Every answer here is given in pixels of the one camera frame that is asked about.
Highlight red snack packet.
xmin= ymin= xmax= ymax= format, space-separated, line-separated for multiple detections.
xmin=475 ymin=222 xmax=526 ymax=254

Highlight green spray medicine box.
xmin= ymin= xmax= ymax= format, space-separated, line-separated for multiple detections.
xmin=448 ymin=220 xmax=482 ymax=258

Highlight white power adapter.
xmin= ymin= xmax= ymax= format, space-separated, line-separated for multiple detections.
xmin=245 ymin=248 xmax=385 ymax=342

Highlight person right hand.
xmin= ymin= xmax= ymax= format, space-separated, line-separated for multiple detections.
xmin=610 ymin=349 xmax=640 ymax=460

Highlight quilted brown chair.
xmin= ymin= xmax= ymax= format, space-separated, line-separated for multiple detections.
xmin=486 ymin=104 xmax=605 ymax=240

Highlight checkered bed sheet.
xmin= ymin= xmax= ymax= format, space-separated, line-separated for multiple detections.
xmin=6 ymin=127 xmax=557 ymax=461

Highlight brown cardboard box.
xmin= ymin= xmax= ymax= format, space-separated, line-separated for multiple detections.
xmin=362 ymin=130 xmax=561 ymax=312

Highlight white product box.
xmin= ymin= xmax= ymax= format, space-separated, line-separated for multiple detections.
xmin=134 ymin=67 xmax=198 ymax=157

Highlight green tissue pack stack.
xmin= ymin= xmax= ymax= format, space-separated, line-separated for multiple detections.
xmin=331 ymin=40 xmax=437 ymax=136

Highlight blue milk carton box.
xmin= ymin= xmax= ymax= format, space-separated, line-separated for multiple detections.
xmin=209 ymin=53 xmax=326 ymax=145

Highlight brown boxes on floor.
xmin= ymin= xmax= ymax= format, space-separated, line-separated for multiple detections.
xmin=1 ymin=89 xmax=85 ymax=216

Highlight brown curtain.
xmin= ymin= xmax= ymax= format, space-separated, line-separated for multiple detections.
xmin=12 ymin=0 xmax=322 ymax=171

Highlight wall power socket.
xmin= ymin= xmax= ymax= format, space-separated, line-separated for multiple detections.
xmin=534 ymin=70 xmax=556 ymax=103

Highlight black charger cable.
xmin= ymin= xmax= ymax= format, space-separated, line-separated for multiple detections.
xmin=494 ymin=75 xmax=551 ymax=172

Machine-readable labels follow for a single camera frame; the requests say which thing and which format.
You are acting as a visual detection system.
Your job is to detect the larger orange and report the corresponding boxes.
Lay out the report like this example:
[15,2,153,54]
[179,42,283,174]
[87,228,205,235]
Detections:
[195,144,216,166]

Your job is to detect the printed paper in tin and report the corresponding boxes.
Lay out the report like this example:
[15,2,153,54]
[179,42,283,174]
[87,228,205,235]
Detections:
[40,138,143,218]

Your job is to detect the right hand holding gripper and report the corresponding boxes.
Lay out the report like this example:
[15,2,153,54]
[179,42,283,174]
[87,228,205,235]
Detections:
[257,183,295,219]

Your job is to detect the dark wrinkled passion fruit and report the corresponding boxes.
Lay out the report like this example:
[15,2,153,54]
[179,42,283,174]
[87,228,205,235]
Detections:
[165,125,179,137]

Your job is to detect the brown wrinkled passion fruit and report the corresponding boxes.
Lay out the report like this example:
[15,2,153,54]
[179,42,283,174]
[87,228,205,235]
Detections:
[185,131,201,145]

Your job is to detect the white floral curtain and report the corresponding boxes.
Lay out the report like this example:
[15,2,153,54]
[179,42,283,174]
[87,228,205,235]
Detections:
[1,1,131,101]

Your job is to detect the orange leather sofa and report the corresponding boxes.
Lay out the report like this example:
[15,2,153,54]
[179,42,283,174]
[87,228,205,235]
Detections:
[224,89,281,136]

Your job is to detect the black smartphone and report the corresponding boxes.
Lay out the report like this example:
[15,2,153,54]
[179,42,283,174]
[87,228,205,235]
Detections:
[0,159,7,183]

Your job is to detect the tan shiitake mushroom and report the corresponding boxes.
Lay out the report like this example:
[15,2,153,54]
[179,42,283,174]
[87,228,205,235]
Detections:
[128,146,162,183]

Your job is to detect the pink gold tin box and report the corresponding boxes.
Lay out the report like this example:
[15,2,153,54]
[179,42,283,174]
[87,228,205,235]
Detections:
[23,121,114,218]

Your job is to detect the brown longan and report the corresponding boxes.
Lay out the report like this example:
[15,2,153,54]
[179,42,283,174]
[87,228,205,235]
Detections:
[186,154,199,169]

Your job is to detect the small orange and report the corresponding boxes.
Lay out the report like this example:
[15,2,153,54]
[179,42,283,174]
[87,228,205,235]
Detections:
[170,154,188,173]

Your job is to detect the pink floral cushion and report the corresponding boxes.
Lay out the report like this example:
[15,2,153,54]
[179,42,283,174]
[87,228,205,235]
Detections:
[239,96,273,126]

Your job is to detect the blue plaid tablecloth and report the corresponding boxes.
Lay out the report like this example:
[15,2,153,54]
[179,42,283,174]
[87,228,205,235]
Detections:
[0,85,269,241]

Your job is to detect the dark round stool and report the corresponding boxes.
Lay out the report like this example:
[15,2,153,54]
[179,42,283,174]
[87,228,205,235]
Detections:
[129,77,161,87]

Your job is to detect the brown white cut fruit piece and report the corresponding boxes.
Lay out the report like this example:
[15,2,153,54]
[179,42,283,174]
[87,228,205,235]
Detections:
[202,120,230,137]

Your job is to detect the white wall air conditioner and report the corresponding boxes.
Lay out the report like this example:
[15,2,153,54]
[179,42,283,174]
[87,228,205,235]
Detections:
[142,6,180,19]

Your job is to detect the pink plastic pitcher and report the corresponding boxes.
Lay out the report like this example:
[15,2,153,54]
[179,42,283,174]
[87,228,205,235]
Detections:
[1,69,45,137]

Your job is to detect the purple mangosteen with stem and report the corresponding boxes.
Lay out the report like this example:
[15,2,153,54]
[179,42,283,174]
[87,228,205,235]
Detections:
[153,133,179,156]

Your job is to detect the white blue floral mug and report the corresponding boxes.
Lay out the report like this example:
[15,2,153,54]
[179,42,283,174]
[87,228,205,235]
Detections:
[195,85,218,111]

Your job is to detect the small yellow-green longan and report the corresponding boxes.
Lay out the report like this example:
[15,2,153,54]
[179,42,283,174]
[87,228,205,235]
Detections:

────

Work request: Which lines in the entries above contain "dark"? Pull each of them out.

Your response:
Your job is to detect the dark wrinkled passion fruit and report the corresponding boxes.
Your job is to detect the dark round stool and report the corresponding boxes.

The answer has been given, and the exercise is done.